Após um belo banho, jantou fartamente, o que não fazia há algum tempo. Viu ainda
o jornal e uma novela na televisão e foi deitar-se, esperando um belo descanso.
Não
foi isso o que aconteceu.
Em
breve Luciana estava sonhando, um sonho agitado, e em seu sonho foram se
sucedendo, de maneira rápida e confusa, imagens de muitas pinturas, a cena que
mais a impressionou, artistas com suas tintas e pincéis em plena criação, e um,
em especial, que a olhava com muita insistência. Memórias de um tempo passado,
distante, foram então substituindo aquele cenário: ela estava com um belo
vestido de baile, era a sua formatura do curso colegial. Ao seu redor estavam
vários rapazes muito bem trajados em seus ternos de formatura, seus colegas
também formandos, todos com bigode fininho e cabelos pretos, mas não conseguia
identificar nenhum deles. Começou uma música suave, ela foi tirada para dançar
por um dos colegas. Deslizou pelo salão nos braços de seu par num momento de
rara felicidade, logo interrompido, porém, pela desesperadora insegurança que a
invadiu ao descobrir que agora estava completamente nua e exposta, em pleno salão
de baile, mas continuava a dançar, cercada por tantas pessoas; elas, porém, não
pareciam estranhar a sua nudez.
Aquela
situação insólita provocou uma sensação de vulnerabilidade e insegurança tão
forte em Luciana que o sono não resistiu.
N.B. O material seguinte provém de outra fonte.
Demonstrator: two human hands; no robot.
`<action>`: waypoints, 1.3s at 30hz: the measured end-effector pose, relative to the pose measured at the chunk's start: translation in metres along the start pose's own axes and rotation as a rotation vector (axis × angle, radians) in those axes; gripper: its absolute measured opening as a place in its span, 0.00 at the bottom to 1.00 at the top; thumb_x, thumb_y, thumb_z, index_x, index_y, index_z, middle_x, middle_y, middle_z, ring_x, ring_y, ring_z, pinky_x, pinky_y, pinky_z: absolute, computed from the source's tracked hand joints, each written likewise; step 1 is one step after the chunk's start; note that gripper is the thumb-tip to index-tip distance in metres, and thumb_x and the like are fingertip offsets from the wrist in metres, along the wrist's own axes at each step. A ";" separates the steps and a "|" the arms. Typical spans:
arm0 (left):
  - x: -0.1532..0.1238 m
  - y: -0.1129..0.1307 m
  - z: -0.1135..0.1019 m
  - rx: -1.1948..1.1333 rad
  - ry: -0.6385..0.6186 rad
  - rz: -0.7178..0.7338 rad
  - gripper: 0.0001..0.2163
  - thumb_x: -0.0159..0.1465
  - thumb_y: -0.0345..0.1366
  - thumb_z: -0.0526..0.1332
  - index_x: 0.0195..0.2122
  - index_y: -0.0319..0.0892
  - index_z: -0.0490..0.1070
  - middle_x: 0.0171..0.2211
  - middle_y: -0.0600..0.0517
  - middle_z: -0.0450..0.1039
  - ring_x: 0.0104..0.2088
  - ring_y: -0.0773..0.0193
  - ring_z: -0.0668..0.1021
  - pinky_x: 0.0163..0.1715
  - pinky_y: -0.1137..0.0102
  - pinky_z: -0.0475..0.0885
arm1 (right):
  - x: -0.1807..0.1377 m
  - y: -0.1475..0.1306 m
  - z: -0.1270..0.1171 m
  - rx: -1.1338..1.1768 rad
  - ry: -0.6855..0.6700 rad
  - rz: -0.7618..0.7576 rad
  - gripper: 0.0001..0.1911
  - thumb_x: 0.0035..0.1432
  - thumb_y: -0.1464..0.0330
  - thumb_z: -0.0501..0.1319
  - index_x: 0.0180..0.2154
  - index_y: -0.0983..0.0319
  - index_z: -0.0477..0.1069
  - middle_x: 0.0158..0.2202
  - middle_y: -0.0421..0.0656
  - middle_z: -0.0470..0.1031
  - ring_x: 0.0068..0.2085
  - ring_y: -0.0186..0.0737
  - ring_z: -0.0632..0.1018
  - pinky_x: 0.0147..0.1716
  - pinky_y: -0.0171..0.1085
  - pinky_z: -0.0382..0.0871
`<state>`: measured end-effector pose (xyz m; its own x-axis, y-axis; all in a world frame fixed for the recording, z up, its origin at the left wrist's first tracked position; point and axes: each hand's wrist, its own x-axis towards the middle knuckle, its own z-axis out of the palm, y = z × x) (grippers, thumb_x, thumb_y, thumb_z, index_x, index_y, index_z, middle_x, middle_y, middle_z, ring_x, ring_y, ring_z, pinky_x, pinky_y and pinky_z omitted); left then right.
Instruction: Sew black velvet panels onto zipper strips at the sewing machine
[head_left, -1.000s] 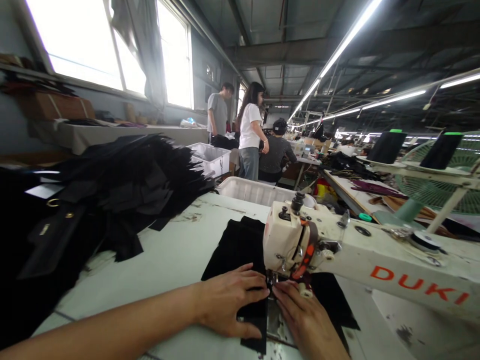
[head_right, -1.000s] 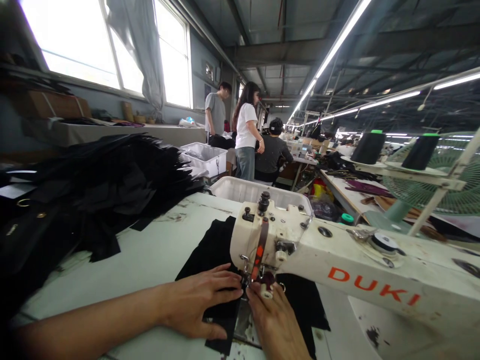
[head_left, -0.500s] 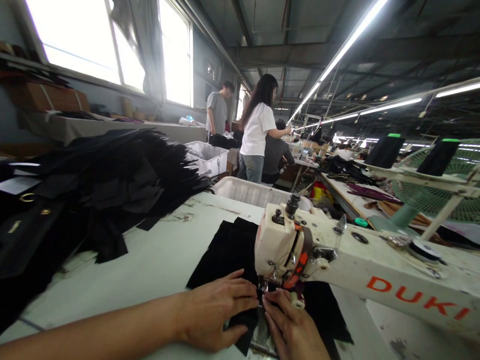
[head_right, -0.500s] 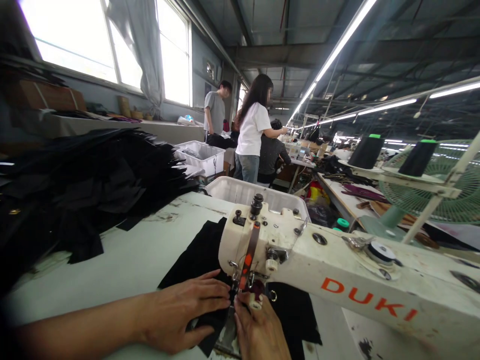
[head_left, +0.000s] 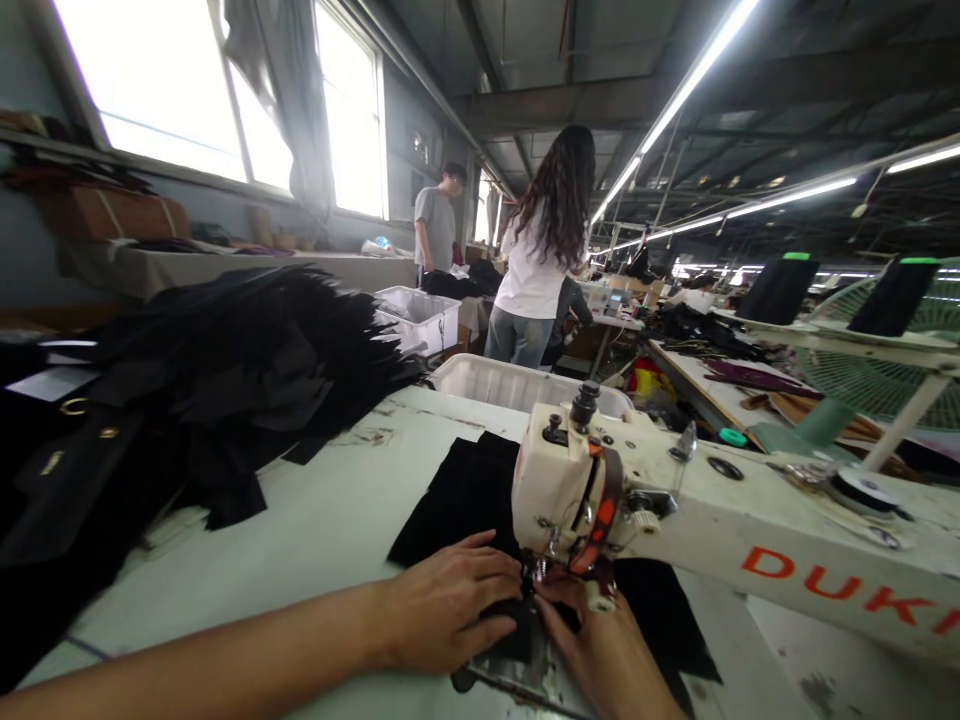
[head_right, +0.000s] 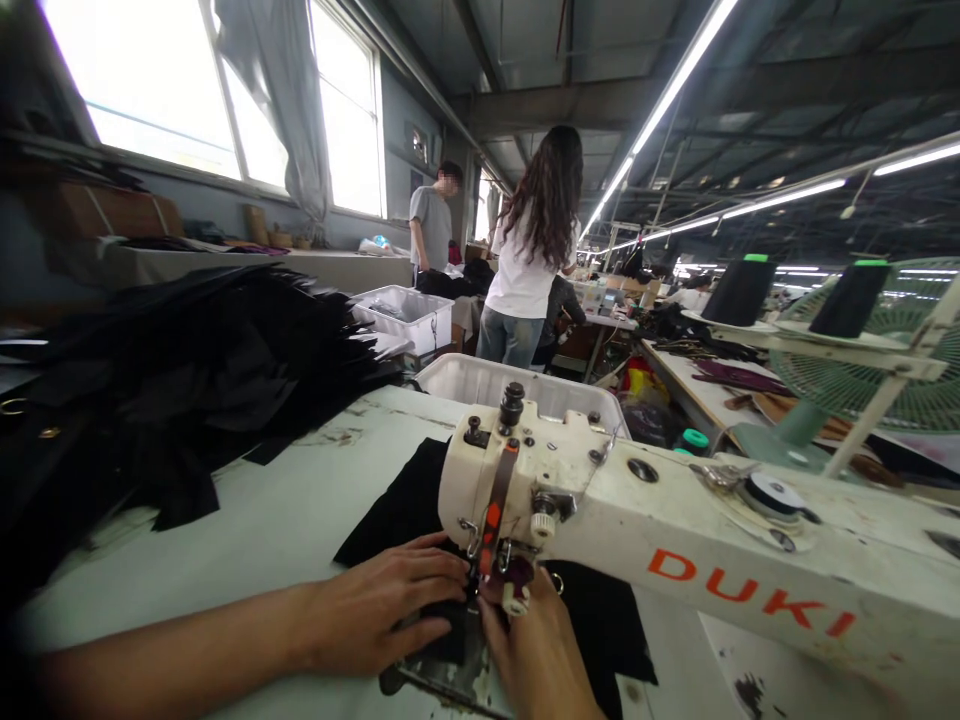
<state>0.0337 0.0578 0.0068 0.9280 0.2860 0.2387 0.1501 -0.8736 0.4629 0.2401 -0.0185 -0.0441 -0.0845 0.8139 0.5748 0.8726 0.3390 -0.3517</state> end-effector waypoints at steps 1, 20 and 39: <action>0.001 0.000 0.001 -0.030 0.014 -0.023 0.12 0.68 0.31 0.58 0.51 0.37 0.73 0.52 0.43 0.75 0.55 0.54 0.75 0.66 0.56 0.55 | 0.001 0.000 0.001 -0.007 0.000 0.020 0.11 0.61 0.70 0.55 0.35 0.59 0.77 0.35 0.46 0.80 0.36 0.43 0.81 0.37 0.37 0.77; 0.004 -0.008 0.002 -0.118 0.106 -0.080 0.15 0.61 0.36 0.68 0.49 0.40 0.75 0.50 0.46 0.75 0.51 0.56 0.77 0.55 0.65 0.70 | 0.006 -0.007 -0.004 -0.130 -0.014 0.070 0.09 0.58 0.73 0.58 0.33 0.58 0.76 0.32 0.43 0.79 0.35 0.44 0.80 0.35 0.38 0.74; 0.003 -0.014 0.008 0.114 0.023 0.098 0.11 0.72 0.30 0.53 0.51 0.39 0.72 0.48 0.45 0.76 0.51 0.57 0.76 0.64 0.60 0.59 | 0.000 -0.005 -0.022 -0.029 -0.013 -0.181 0.17 0.67 0.73 0.50 0.42 0.56 0.76 0.40 0.42 0.80 0.41 0.37 0.81 0.42 0.33 0.76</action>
Acordou sobressaltada, dando-se conta
de que tivera um pesadelo, como sempre ocorria quando exagerava ao jantar.
Aos
poucos foi passando a aflição e também a taquicardia provocada pelo agitado
sonho. A respiração voltou ao compasso normal, e então ela sentiu que, desta
vez, valera a pena.
Que
lindo pesadelo!
Agora
mais calma, Luciana reconheceu o artista que tanto a observara em seu sonho e
ficou muito agradecida a ele, Édouard Manet, pelo seu quadro Almoço na Relva,
que lhe proporcionara tão boas lembranças, curtidas com deliciosa aflição.